Pull out of the data below the stretch of lines bounded by the one containing "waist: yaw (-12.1" and the one containing "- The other", both bounds included, unchanged.
▬▬▬
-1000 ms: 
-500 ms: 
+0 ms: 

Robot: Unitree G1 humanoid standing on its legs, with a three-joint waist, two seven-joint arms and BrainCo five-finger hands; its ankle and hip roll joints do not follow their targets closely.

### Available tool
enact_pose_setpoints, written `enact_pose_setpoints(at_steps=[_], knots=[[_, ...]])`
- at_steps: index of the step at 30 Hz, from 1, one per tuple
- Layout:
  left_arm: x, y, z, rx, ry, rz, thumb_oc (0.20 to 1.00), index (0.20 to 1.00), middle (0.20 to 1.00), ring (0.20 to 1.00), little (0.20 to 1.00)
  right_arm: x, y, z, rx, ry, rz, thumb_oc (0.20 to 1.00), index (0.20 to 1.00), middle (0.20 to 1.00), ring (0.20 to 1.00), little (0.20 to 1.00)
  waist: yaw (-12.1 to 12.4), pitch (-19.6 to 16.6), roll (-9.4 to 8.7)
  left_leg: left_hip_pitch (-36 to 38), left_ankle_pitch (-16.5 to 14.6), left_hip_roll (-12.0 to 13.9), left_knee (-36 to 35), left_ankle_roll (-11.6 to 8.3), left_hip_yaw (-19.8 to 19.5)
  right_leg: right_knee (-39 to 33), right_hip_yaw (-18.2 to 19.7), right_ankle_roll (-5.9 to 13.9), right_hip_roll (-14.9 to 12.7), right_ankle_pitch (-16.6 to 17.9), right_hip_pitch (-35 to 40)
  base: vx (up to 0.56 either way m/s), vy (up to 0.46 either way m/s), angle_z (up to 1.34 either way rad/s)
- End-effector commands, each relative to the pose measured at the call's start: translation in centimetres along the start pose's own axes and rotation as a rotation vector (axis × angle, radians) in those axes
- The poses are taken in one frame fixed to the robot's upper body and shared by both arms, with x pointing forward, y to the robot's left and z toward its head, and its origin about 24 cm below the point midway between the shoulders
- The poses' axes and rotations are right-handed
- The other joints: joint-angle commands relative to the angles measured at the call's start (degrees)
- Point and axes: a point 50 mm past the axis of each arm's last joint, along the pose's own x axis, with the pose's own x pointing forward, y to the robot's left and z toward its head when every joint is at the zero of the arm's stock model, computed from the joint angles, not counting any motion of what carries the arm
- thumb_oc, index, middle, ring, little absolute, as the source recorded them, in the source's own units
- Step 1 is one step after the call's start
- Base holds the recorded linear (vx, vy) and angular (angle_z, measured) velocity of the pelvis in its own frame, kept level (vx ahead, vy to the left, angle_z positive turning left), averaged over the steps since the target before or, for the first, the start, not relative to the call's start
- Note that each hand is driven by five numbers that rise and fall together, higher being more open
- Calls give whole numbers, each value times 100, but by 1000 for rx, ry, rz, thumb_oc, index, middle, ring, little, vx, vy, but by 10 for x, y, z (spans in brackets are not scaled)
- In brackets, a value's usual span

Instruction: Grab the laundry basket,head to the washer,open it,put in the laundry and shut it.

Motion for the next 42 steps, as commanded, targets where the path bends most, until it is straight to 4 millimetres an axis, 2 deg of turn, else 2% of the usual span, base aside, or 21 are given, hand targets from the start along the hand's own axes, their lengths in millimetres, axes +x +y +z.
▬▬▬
* [Solution for this task]
  waist: yaw (-12.1 to 12.4), pitch (-19.6 to 16.6), roll (-9.4 to 8.7)
  left_leg: left_hip_pitch (-36 to 38), left_ankle_pitch (-16.5 to 14.6), left_hip_roll (-12.0 to 13.9), left_knee (-36 to 35), left_ankle_roll (-11.6 to 8.3), left_hip_yaw (-19.8 to 19.5)
  right_leg: right_knee (-39 to 33), right_hip_yaw (-18.2 to 19.7), right_ankle_roll (-5.9 to 13.9), right_hip_roll (-14.9 to 12.7), right_ankle_pitch (-16.6 to 17.9), right_hip_pitch (-35 to 40)
  base: vx (up to 0.56 either way m/s), vy (up to 0.46 either way m/s), angle_z (up to 1.34 either way rad/s)
- End-effector commands, each relative to the pose measured at the call's start: translation in centimetres along the start pose's own axes and rotation as a rotation vector (axis × angle, radians) in those axes
- The poses are taken in one frame fixed to the robot's upper body and shared by both arms, with x pointing forward, y to the robot's left and z toward its head, and its origin about 24 cm below the point midway between the shoulders
- The poses' axes and rotations are right-handed
- The other joints: joint-angle commands relative to the angles measured at the call's start (degrees)

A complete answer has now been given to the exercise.